ただ問題がある。「試験管肉」とも呼ばれるこの肉が牛の個体から得られる肉よりも環境に優しいという仮説を、実際に裏付けるデータはほとんどないのだ。

牛が環境に及ぼす影響を科学者たちはすでに理解している。米国における温室効果ガス排出量の約4パーセントは、畜産によるものだ。一方で、培養肉が世界規模で生産された場合の影響は、まだ数値化されていない。

勝算がありそうな培養肉

しかしながら培養肉に関する産業の来るべき発展を見据え、こうした産業からの排出量をモデル化しようと科学者たちは試み続けている。この試みにまつわる興味深い問題点を、オンライン・ジャーナル『Frontiers in Sustainable Food Systems』に2019年2月19日付で掲載された論文は指摘している。それは、すべての温室効果ガスが同じ影響をもつわけではないという点だ。

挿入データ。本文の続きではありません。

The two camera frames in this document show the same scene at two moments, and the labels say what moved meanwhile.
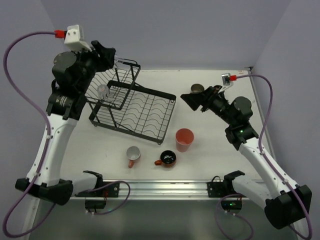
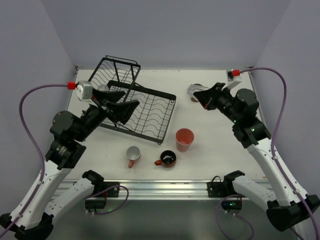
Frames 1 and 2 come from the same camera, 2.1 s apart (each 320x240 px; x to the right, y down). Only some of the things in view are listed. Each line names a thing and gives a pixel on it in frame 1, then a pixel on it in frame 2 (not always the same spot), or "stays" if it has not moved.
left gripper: [104, 56] to [102, 106]
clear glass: [103, 91] stays
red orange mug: [167, 159] stays
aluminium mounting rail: [171, 190] stays
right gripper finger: [196, 99] to [208, 97]
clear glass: [119, 62] to [194, 87]
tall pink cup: [184, 138] stays
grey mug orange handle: [133, 153] stays
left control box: [95, 204] stays
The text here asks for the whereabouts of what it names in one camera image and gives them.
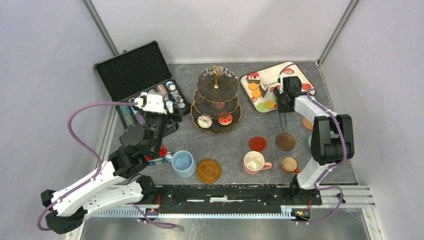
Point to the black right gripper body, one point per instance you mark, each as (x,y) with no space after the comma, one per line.
(281,107)

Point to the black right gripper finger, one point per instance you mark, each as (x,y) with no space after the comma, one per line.
(280,115)
(284,121)

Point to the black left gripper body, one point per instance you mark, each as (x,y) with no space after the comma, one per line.
(159,124)

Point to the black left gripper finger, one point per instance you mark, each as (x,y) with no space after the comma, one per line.
(182,108)
(173,100)

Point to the white chocolate striped toy donut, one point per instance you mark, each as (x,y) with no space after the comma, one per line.
(204,121)

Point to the chocolate cake slice toy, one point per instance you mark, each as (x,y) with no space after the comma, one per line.
(263,89)

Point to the red strawberry toy tart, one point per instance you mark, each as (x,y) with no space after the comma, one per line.
(224,121)

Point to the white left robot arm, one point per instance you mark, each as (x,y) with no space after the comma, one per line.
(117,180)

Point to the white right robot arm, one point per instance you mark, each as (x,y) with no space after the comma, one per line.
(332,138)

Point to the orange toy macaron lower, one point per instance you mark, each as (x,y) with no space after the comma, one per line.
(269,104)

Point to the orange toy macaron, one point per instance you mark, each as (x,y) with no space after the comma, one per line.
(269,104)
(256,93)
(253,86)

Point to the green toy macaron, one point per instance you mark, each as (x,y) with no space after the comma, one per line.
(261,107)

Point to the dark brown wooden coaster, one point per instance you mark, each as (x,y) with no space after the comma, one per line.
(285,141)

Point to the woven rattan coaster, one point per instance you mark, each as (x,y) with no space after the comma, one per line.
(307,124)

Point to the red toy car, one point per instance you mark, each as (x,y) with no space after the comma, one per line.
(161,158)

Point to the three-tier black gold cake stand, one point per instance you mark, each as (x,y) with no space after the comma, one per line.
(216,84)

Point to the orange toy macaron middle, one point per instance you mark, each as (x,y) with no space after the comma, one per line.
(256,93)

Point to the cream strawberry serving tray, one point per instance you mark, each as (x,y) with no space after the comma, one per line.
(271,75)

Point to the orange toy macaron upper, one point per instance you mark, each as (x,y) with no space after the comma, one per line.
(253,86)

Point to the red round coaster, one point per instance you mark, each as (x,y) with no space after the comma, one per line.
(257,143)

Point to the strawberry layer cake slice toy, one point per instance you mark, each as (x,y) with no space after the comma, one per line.
(253,77)

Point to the light blue mug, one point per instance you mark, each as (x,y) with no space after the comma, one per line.
(183,163)

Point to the small orange brown cup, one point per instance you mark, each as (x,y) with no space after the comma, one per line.
(290,165)

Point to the pink mug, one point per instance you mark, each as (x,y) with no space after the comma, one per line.
(254,162)

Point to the black poker chip case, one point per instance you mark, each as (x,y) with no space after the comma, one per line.
(142,69)

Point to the amber glass saucer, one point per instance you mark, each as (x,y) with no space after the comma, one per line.
(208,171)

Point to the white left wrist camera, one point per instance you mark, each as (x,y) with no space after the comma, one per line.
(153,102)

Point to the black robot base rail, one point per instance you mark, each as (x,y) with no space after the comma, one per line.
(264,201)

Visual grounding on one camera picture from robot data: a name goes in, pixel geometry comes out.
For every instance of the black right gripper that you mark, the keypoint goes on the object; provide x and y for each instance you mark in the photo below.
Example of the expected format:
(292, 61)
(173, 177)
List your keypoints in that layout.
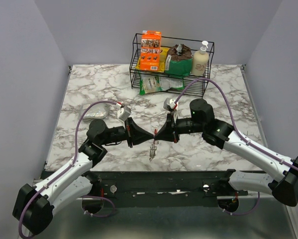
(169, 132)

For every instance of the green brown bag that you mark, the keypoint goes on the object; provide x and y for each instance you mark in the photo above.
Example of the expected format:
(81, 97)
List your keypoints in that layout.
(178, 61)

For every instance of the aluminium rail frame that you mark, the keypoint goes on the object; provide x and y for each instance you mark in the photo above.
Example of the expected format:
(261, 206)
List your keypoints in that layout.
(36, 205)

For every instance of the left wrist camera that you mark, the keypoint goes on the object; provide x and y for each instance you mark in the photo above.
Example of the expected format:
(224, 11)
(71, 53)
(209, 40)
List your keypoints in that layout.
(123, 113)

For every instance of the black wire shelf rack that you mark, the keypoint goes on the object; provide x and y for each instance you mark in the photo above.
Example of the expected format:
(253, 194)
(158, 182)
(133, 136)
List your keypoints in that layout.
(197, 90)

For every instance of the silver glitter pouch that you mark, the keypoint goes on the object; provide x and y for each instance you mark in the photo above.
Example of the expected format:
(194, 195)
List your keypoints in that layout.
(98, 111)

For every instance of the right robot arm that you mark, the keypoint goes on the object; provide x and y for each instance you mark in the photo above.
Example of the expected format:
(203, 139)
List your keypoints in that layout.
(280, 173)

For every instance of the green white snack bag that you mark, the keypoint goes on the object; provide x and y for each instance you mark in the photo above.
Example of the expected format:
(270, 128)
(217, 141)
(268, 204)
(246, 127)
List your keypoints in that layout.
(153, 84)

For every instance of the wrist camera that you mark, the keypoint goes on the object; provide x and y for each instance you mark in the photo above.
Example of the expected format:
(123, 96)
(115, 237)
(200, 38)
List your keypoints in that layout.
(169, 104)
(123, 113)

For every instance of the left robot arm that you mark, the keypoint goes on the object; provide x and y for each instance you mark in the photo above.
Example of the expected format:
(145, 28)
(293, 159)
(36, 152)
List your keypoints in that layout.
(35, 205)

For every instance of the steel key organizer red handle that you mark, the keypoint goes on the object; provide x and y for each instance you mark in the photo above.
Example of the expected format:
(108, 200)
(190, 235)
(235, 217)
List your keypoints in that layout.
(153, 149)

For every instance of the cream lotion pump bottle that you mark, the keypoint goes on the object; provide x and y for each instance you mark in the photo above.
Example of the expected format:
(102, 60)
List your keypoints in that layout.
(200, 60)

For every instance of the yellow snack bag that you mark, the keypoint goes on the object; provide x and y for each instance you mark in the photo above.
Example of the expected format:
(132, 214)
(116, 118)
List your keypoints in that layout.
(161, 59)

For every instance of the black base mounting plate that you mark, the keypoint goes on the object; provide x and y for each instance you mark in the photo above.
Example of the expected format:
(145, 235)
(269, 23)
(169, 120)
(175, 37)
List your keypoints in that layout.
(162, 189)

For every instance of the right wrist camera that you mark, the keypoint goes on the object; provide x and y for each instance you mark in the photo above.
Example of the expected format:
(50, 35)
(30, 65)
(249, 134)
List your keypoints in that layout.
(169, 104)

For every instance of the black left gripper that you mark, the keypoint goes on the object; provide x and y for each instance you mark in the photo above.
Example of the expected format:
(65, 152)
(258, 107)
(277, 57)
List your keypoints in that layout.
(135, 134)

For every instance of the orange product box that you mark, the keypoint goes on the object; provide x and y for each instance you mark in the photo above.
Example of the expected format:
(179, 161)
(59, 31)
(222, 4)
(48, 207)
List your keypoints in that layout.
(150, 39)

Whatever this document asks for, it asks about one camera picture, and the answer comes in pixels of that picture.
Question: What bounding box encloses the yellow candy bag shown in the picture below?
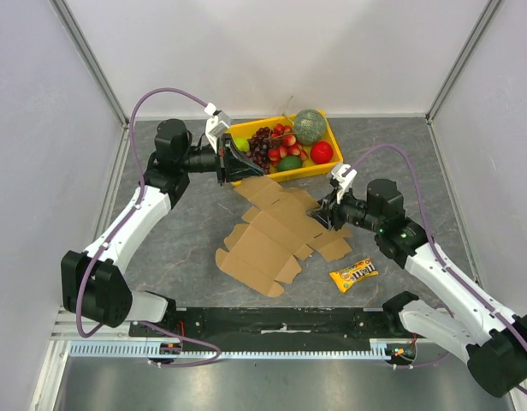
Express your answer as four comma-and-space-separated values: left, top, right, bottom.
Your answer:
329, 259, 379, 293

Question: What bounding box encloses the green apple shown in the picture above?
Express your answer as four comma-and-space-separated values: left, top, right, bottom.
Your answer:
233, 137, 251, 152

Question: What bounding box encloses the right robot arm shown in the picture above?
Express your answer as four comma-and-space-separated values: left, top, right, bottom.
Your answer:
307, 179, 527, 397

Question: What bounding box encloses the yellow plastic tray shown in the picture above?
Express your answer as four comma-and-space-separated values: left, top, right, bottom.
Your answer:
228, 110, 343, 182

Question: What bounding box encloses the brown cardboard box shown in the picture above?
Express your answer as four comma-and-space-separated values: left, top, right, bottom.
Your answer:
216, 176, 352, 297

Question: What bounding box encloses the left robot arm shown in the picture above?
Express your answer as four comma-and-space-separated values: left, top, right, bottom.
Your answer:
61, 115, 264, 337

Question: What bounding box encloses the green lime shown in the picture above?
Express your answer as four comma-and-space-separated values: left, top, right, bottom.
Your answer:
276, 156, 303, 172

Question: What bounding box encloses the green netted melon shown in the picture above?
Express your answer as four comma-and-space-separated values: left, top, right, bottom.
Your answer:
293, 109, 327, 146

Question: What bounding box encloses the grey slotted cable duct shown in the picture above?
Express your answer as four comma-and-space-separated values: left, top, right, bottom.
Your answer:
68, 338, 410, 360

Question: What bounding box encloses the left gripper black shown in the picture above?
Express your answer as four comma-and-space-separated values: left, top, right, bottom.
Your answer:
179, 134, 264, 187

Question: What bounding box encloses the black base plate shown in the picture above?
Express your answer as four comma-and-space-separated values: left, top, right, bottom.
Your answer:
128, 306, 412, 340

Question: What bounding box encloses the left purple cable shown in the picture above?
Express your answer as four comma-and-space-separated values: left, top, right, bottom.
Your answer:
74, 86, 223, 368

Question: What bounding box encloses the red apple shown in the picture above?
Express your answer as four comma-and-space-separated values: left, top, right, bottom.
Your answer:
310, 141, 334, 164

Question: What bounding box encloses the dark purple grape bunch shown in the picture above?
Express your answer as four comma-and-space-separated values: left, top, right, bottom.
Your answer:
247, 127, 271, 175

牛の飼育においては大量の穀物と水が必要になるほか、二酸化炭素とメタンが発生する。これに対して、培養肉ではそれほど多くのメタンは生じない。メタンの温室効果は二酸化炭素よりもはるかに大きいことから、この比較を聞く限りでは培養肉に勝算があるように感じられる。

しかし、メタンが大気中に残っている期間は二酸化炭素よりもはるかに短い。メタンが大気中にとどまる期間は12年だが、二酸化炭素は数千年である。つまり、大規模な培養肉生産の幕開けとともに二酸化炭素の大量排出が始まれば、長期的にはこの点が問題になる。

「培養生産でエネルギーを集約するというのは、かなり極端なケースになるでしょう。基本的には化石燃料から生じる二酸化炭素を、牛のおならやげっぷとして放出されるメタンに置き換えることになります」と、論文の筆頭執筆者でオックスフォード大学の環境科学者であるジョン・リンチは語る。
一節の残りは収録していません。